RV670 - almost all of R600 (and more) at half the size...
The Radeon HD 3800-series is based on AMD’s RV670 graphics processor. The architecture behind this chip is largely the same as the one behind the R600 chip for which it is replacing, but that’s not to say there haven’t been some changes made.
AMD took a risk with RV670, as it is the first GPU to be manufactured using a 55nm process node. In the case of RV670, AMD has utilised TSMC’s 55GT process node – the most cost effective of the 55nm processes which Taiwan Semiconductor Manufacturing Corp offers.
In reality, it wasn’t quite as big of a risk as one would first think. The reason I say this is that AMD has taken a familiar architecture, made a few enhancements and tweaks and then implemented it onto a new process node – this is something that Intel is doing with its CPUs in the tick-tock movement every other year. The 55nm process is an optical shrink of the more commonly-used 65nm process, which AMD is already familiar with as its RV630 and RV615 GPUs were fabbed on one of TSMC’s 65nm processes.
As a result of the process shrink, RV670 is a pretty small GPU by today’s standards, measuring up at just 192mm² and in that space there are only 666 million transistors. In comparison, R600 was a 700-million transistor monster which measured up at 408mm² – more than double RV670’s surface area. There’s a number of reasons for R670 being so much smaller, which we’ll outline over the course of this GPU analysis.

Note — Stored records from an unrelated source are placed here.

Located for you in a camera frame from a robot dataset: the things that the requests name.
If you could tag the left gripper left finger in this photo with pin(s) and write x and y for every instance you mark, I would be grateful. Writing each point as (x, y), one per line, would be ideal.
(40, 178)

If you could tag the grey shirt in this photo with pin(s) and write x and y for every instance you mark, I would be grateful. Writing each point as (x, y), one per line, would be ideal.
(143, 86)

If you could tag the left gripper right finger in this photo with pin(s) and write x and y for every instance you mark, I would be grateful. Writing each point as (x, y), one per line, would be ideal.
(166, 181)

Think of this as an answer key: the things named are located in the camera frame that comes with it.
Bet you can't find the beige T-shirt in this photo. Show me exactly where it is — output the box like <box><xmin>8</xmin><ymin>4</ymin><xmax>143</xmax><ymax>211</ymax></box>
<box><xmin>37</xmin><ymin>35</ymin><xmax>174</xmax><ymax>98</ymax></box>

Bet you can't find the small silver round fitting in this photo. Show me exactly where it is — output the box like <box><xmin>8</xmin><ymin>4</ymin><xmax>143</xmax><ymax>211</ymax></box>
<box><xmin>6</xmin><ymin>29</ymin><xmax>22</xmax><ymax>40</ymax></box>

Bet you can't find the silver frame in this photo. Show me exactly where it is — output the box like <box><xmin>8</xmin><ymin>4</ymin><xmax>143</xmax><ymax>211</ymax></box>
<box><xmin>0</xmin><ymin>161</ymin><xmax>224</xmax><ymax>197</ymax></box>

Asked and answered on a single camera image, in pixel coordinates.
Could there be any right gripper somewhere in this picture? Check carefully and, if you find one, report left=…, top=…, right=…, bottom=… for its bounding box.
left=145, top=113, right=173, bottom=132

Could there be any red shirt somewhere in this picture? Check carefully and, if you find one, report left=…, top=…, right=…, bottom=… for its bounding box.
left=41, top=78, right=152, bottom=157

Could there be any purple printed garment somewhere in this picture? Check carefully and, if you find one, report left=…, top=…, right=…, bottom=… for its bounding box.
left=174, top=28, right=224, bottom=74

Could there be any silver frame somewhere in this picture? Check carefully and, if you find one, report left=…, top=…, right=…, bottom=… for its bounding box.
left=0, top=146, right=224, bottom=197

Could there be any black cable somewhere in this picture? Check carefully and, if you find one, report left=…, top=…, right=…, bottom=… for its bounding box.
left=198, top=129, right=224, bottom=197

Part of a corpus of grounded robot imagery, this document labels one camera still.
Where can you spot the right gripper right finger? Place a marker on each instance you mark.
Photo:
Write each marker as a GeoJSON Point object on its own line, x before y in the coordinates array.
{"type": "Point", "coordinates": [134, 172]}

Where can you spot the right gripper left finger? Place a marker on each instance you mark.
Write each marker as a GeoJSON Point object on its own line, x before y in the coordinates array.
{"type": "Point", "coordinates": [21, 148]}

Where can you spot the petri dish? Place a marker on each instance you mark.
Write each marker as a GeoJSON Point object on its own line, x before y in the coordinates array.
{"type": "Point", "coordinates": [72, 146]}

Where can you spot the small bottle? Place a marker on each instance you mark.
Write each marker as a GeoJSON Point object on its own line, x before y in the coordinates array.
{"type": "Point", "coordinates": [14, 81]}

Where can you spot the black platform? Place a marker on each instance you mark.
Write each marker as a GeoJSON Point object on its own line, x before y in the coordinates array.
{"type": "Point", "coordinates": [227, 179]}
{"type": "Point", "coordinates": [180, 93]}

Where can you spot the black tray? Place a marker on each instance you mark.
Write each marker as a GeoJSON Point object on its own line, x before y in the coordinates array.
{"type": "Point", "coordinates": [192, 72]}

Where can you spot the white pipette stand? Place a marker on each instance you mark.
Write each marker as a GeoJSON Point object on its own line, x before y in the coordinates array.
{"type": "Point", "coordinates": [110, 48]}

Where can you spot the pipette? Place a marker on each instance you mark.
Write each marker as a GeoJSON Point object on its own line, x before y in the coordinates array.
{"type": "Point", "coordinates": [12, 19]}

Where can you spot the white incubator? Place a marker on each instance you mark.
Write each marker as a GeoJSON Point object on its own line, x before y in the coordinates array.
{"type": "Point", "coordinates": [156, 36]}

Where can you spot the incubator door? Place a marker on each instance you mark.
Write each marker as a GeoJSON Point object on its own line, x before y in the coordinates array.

First and foremost, there are a total of 64 five-way superscalar shader processors or 320 stream processors if you want to talk in terms of execution units. These shader processors are arranged into four SIMD units with each one containing sixteen shader processors, or 80 stream processors.
This all sounds pretty familiar, right?
The reason it sounds familiar is that RV670 is a superset of R600 in terms of features - there are some differences, but they’re subtle. For example, the subtlety in RV670’s shader core is that AMD has added support for DirectX 10.1 into the equation. We’ll come back to DirectX 10.1 in more detail in a couple of pages, but it’s the most important overhaul in the shader core and in simple terms, it helps to standardise a lot of the features that didn’t quite make it into DirectX 10.
Of the five instruction units in each superscalar shader processor, there are four units which can handle a limited number of instructions (FP MAD, FP MUL, FP and INT ADD along with dot product calculations too) per clock cycle. RV670 adds in double precision capabilities which can be done at quarter speed, although there’s no exposure for this in current 3D graphics APIs. For what it’s worth, it’s exposed via AMD’s CTM SDK and therefore can be used for GPGPU workloads.
RV670 flow diagram - it looks familiar, doesn't it?
The fifth unit in each shader processor can’t handle dot products, integer ADD commands or double precision, but can handle more types of instructions than the thinner units – these include things like integer multiply and division, along with bit shifting, and transcendental commands like SIN, COS, LOG, and so on. All of the shader operations are done with 32-bit precision.
Additionally, there’s also one final ALU in R600/RV670 shader processor design, on top of the five shader units. This is used for branch execution, which means it handles flow control and conditional operations. Back when AMD launched R600, it said that this unit would almost eliminate the flow control performance overheads.